A team of Ninjas, all dressed head-to-toe in black, and all with pulled back hair, were on hand fairly quickly so waiting at the bar was kept to a minimum.
There is a pool table (free to play on a Monday) and a dartboard at the front of the pub and masses of TV screens, I stopped counting at seven, all round the pub and all showing totally pointless programmes which absolutely no-one had the slightest interest in.
I also spotted some sort of blackboard spinning wheel game behind the bar which was installed to encourage charity donations.
I asked to have a go but was informed it hadn’t been used since the start of Covid.
Have you noticed how often Covid is now being used as an excuse for not doing something people can’t be bothered with? However, the multitude of electronic fruit machines are clearly Covid safe and always have been.
Back at the bar, and having not been impressed by the beer quaffed to date, I surprised myself by sampling the two fruit ciders on tap and marginally preferred Lilley’s mango over her rhubarb variety.
This 4% fruity pint was served with ice and a slice of orange. It is sticky and sweet and I certainly wouldn’t stretch to a second, but I could see myself repeating the experience if, and when, summer finally arrives.
It’s possible that whoever sat at our table previously also sampled the cider as it was so sticky our glasses were stuck solid.
Rather than constantly pestering us to ask if we would be eating it would have been a nice idea for a serving ninja to whip out a cloth and wipe it down.
The gents were a little pongy and there had been some sort of incident which not only necessitated closing both cubicles but also boarding them up.

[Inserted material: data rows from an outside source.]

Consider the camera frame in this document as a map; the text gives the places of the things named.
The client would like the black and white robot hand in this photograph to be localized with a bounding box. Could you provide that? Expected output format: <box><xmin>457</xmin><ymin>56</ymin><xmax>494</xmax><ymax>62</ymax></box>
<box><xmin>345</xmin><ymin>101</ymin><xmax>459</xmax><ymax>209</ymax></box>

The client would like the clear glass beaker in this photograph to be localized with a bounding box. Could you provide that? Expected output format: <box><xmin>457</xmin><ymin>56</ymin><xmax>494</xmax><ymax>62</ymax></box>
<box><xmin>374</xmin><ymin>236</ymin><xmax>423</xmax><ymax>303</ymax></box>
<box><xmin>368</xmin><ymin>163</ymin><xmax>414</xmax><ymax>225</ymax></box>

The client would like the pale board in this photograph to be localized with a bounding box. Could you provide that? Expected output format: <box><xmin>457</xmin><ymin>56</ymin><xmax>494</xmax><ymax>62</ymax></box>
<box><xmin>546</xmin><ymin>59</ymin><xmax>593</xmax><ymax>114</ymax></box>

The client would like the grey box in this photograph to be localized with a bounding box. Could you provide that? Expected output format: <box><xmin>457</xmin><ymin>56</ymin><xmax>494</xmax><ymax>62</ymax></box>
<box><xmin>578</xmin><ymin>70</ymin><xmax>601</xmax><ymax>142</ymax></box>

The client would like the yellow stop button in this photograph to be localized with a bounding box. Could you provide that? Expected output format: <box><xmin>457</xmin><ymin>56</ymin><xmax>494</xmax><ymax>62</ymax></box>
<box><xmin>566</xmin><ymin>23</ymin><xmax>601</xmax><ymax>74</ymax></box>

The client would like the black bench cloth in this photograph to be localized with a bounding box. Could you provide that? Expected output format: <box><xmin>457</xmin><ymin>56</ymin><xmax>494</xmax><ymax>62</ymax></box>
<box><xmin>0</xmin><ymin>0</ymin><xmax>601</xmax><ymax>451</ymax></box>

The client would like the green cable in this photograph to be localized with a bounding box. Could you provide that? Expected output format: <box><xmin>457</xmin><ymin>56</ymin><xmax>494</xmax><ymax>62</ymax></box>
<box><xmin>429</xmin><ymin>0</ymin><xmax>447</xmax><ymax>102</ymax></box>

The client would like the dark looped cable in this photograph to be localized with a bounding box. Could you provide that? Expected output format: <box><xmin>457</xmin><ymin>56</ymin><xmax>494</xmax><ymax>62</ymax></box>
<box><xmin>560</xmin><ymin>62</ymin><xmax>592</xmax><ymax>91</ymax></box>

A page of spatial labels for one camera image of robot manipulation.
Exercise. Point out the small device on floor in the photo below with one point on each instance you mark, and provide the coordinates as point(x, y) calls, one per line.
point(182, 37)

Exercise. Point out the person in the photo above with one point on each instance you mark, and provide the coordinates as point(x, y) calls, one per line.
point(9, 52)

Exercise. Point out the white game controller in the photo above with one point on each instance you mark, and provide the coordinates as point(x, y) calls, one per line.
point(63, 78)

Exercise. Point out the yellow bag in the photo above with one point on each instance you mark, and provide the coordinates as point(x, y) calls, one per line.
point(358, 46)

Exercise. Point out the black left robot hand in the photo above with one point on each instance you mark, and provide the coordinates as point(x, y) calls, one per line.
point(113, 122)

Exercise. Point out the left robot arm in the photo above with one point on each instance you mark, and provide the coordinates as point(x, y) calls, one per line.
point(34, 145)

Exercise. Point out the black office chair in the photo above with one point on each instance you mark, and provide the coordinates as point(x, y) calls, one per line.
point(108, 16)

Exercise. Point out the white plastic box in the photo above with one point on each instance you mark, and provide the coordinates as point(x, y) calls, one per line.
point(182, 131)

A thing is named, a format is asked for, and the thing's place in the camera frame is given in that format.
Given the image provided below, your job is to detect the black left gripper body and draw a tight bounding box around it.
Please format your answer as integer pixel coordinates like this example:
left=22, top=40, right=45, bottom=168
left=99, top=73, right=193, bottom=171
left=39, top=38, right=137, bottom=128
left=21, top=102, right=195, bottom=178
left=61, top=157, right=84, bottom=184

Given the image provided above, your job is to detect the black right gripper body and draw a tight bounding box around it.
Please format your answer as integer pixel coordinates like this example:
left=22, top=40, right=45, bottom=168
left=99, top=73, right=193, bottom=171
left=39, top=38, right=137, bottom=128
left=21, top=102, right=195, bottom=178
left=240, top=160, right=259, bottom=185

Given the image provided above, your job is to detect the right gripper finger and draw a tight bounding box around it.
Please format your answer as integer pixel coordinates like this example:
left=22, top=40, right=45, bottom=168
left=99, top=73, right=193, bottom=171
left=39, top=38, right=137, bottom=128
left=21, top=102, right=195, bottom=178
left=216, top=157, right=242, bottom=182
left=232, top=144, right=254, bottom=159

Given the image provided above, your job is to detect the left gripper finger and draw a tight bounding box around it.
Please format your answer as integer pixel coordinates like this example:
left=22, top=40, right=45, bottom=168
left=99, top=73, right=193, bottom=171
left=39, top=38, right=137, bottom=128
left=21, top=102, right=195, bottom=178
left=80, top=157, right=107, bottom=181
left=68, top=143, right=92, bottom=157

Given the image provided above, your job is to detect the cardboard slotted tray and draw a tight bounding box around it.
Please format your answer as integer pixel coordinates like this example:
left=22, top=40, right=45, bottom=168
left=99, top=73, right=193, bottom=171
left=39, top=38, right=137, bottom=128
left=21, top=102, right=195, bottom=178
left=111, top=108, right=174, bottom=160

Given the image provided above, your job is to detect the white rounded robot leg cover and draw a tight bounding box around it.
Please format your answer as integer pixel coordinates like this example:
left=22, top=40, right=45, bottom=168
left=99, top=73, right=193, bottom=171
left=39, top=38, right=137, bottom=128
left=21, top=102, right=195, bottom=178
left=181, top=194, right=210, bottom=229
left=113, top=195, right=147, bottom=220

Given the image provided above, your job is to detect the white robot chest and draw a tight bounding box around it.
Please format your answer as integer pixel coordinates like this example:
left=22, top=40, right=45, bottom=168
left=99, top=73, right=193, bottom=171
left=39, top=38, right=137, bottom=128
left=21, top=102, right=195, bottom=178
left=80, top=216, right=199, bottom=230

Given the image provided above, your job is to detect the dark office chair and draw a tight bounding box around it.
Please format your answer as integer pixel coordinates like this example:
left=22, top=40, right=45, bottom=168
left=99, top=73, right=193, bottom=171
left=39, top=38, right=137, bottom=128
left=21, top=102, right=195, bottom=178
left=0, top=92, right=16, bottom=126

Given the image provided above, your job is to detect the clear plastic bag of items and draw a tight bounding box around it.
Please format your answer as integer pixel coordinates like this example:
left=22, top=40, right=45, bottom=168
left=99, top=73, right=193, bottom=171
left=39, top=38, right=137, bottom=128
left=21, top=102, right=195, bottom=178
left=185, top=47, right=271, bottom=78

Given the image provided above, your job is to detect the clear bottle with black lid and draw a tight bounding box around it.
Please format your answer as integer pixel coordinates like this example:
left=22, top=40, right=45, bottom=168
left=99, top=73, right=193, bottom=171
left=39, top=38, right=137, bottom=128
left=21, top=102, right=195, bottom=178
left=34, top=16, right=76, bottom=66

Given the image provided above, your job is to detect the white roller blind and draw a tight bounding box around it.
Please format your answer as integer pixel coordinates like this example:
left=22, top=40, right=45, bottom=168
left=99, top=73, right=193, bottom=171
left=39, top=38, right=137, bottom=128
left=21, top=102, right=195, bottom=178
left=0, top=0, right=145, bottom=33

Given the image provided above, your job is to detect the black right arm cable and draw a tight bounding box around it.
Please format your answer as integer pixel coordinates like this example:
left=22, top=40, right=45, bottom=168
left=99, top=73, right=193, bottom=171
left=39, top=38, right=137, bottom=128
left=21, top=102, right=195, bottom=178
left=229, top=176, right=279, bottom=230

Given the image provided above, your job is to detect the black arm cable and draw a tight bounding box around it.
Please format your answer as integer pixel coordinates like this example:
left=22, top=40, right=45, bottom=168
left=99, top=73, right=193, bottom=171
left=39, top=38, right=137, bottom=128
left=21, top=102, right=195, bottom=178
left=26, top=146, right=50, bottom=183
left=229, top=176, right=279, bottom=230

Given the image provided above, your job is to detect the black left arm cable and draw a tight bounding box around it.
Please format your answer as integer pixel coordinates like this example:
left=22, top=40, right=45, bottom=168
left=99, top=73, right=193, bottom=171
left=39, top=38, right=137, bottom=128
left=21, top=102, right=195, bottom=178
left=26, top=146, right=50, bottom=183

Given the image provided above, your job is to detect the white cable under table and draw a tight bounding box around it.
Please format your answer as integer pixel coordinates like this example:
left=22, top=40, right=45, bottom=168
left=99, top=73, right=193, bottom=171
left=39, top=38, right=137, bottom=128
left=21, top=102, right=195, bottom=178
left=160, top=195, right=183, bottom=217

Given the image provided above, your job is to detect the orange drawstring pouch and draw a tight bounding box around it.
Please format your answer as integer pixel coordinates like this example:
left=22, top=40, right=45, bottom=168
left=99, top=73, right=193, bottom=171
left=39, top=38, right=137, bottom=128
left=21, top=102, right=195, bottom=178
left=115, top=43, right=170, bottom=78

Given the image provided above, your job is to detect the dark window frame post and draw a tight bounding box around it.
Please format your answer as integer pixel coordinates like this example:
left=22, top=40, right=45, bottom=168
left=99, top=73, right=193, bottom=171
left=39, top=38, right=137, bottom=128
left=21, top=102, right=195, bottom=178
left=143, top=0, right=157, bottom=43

Greene King’s Hungry Horse brand is clearly aimed at the pile it high food market and although we didn’t eat just scanning the menu left us feeling a little queasy – some options might offer great value but they also look absurdly large.
You’re encouraged to ‘go large’ with the drink too, there’s even a poster on the wall advertising a special two pint option.
The place is clearly a popular choice in the local area and it’s good to see a pub busy and thriving, especially early in the day, but I have to be honest and say it isn’t one I’ll be rushing back to.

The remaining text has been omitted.